Pleomorphic Adenoma of the Para pharyngeal Space: A Case Report and Review of the Literature
Parapharyngel space tumors are infrequent. Pleomorphic adenoma is a slow growing benign tumor, most commonly encountered in large salivary glands and less frequently in small salivary glands. The parapharyngeal space is a very rare site for this tumor. Hereby we describe a case of pleomorphic adenoma in this space diagnosed in 44 year female presented with an oropharyngeal swelling associated with dysphasia and speech disorder.
Keywords: Pleomorphic Adenoma; Parapharyngeal Space; Trans cervical Approach
Parapharyngeal space tumors are infrequent; represent only 0.5% of neoplasms of head and neck. Most of these tumors (70%-80%) are benign and 40-50% of these originate in the salivary glands, particularly the pleomorphic adenoma . The majority of minor salivary gland tumors are malignant . Among benign tumors of the minor salivary glands pleomorphic adenoma is the commonest, found most often in the oral cavity .
This tumor in the parapharyngeal space (PPS) can develop de novo or may arise from deep lobe of the parotid and extend through the stylomandibular tunnel into the PPS .
A 44-year-old woman, presented to our department with a swelling in the oropharynx since six months ago, the swelling is gradually increasing in size causing progressive odynophagia and speech disorder. The patient is asthmatic with no other history of medical importance. A physical examination revealed bulging mass on the left side of the oral cavity displacing the soft palate anteriorly and extends to the nasopharynx superiorly. The cranial nerves are spared and no significant lymph nodes enlargement were noted.
A CT scan of the head and neck showed a well-defined mass occupying the right parapharyngeal space with homogeneous contrast enhancement (Figure 1A), the MRI has demonstrated well circumscribed oval mass of 51×34×44 mm in the retrostyloid parapharyngeal space visible in isosignal T1 and hypersignal T1 injected (Figure 1B). Based on the history, Physical examination and the radiographic findings diagnosis of benign minor salivary gland tumor was established .The patient benefited from an excision of the tumor via a cervical approach with exposure of the external carotid (Figure 2). The pathological examination is compatible with a pleomorphic adenoma (Figure 3). Post-operative period was uneventful. CT scan repeated after 2 years of follow up and did not show any evidence of residual or recurrence.
The parapharyngeal space (PPS) is located lateral to the oropharynx, anatomically shaped like an inverted pyramid with its base at the skull base and its apex at the greater cornu of the hyoid bone [4.6]. Bound medially by the superior pharyngeal constrictor and laterally by the medial pterygoid muscle, mandibular ramus, and deep lobe of the parotid gland . Tumors of this site a very rare, with pleomorphic adenoma being the most common . They are often large at the time of presentation as they may be asymptomatic or misdiagnosed when being small . Tumors arising in the minor salivary gland accounts for 22% of all salivary gland neoplasms . Majority of them are malignant with only 18% being benign. Of the benign tumors pleomorphic adenoma is the commonest . The most common site of a pleomorphic adenoma of the minor salivary gland is the palate followed by lip . Pleomorphic adenoma of the parapharyngeal space is rare.

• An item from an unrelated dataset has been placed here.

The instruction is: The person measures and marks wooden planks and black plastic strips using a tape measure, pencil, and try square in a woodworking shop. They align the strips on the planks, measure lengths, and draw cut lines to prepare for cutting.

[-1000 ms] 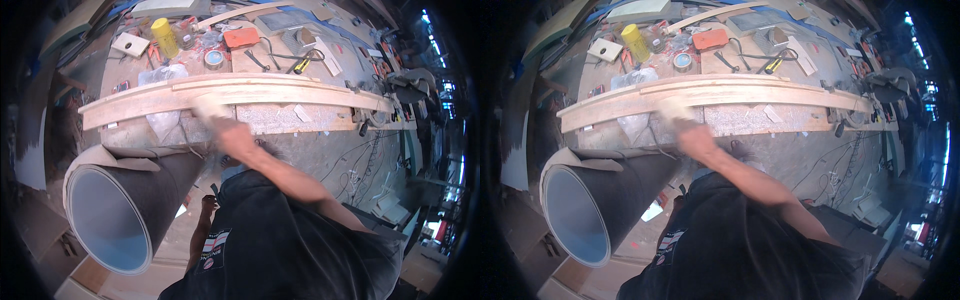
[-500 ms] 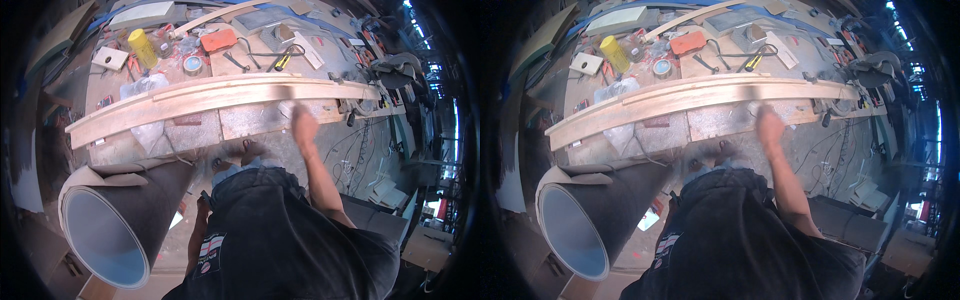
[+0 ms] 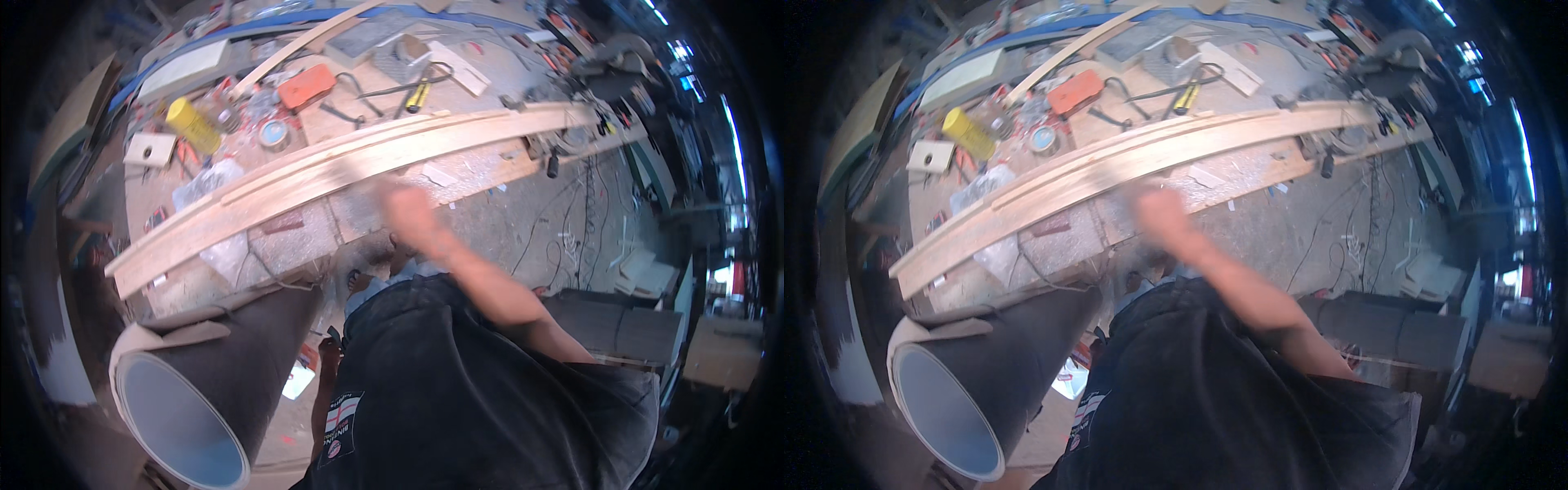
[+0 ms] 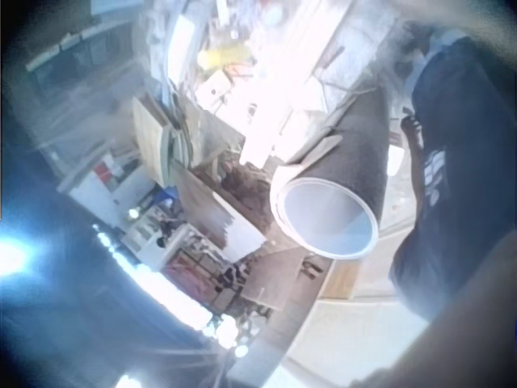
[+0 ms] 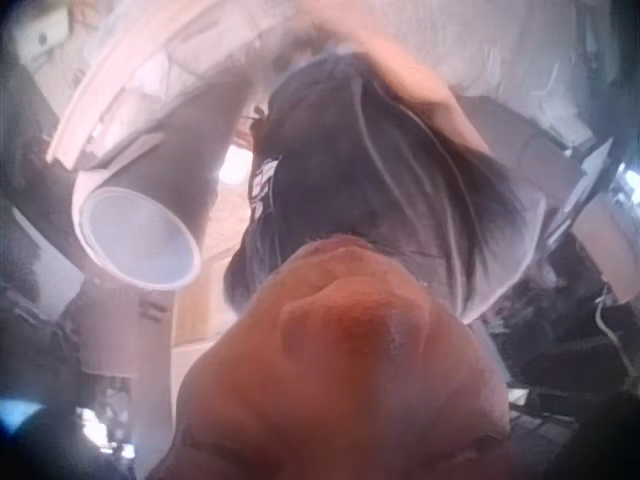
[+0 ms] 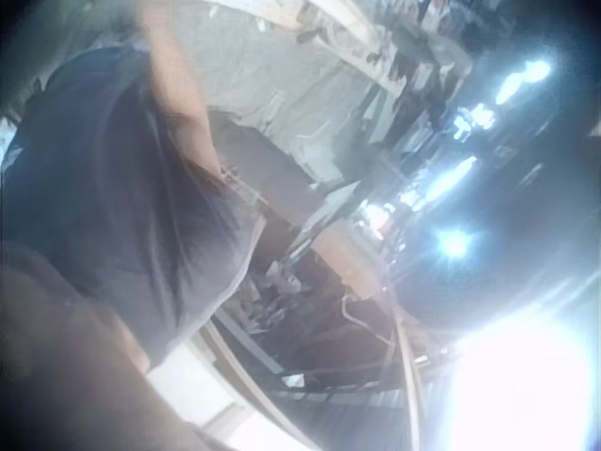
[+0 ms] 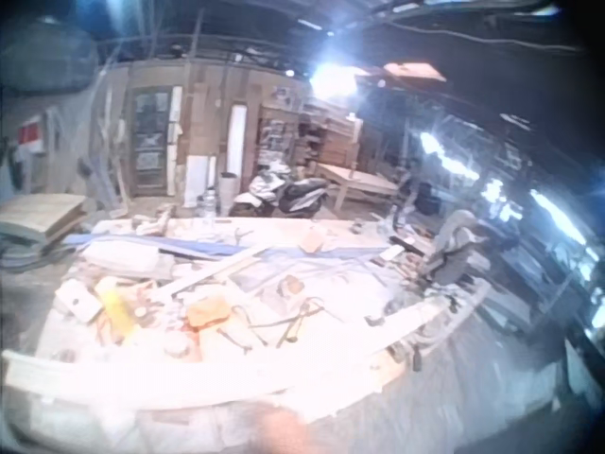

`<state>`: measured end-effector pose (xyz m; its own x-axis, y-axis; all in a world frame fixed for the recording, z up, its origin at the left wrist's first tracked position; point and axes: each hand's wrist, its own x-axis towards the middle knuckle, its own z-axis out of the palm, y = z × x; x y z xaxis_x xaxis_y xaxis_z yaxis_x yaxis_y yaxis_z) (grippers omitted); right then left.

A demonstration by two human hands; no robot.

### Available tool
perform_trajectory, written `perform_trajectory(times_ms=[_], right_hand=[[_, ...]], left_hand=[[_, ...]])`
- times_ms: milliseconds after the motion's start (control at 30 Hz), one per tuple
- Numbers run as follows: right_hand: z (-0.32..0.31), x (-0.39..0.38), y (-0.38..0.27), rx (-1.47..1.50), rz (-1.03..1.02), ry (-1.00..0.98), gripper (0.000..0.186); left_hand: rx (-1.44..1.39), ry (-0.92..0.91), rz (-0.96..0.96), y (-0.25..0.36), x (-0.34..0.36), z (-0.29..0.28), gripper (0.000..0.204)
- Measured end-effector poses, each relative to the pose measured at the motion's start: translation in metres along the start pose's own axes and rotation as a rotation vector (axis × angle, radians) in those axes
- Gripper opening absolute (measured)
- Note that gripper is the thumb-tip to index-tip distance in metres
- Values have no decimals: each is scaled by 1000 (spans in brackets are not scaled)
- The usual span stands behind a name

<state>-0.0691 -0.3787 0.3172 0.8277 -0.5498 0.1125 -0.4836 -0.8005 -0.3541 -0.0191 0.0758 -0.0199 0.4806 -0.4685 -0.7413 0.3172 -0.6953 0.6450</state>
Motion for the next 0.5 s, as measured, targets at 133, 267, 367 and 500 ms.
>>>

De novo occurrence of the pleomorphic adenoma can arise from displaced or aberrant salivary gland tissue within a lymph node in the parapharyngeal space . This site of origin is in contrast to the tumors that arise in minor salivary glands medial to the constrictor muscles of the pharynx [3.9]. Another source of such a tumor is the deep lobe of parotid gland, in which case the tumor may present either as a dumbbell tumor abutting the stylohyoid ligament or a round tumor within the parapharyngeal space . A comprehensive review of literature showed very few case reports of pleomorphic adenoma arising de novo in the parapharyngeal space . Though most of the benign tumors of the minor salivary gland in the oral cavity present as a painless submucosal swelling, those from the parapharyngeal space may show additional symptoms, like otalgia, neuralgia, palsies of 9th, 10th, or 11th cranial nerves or trismus [1.4].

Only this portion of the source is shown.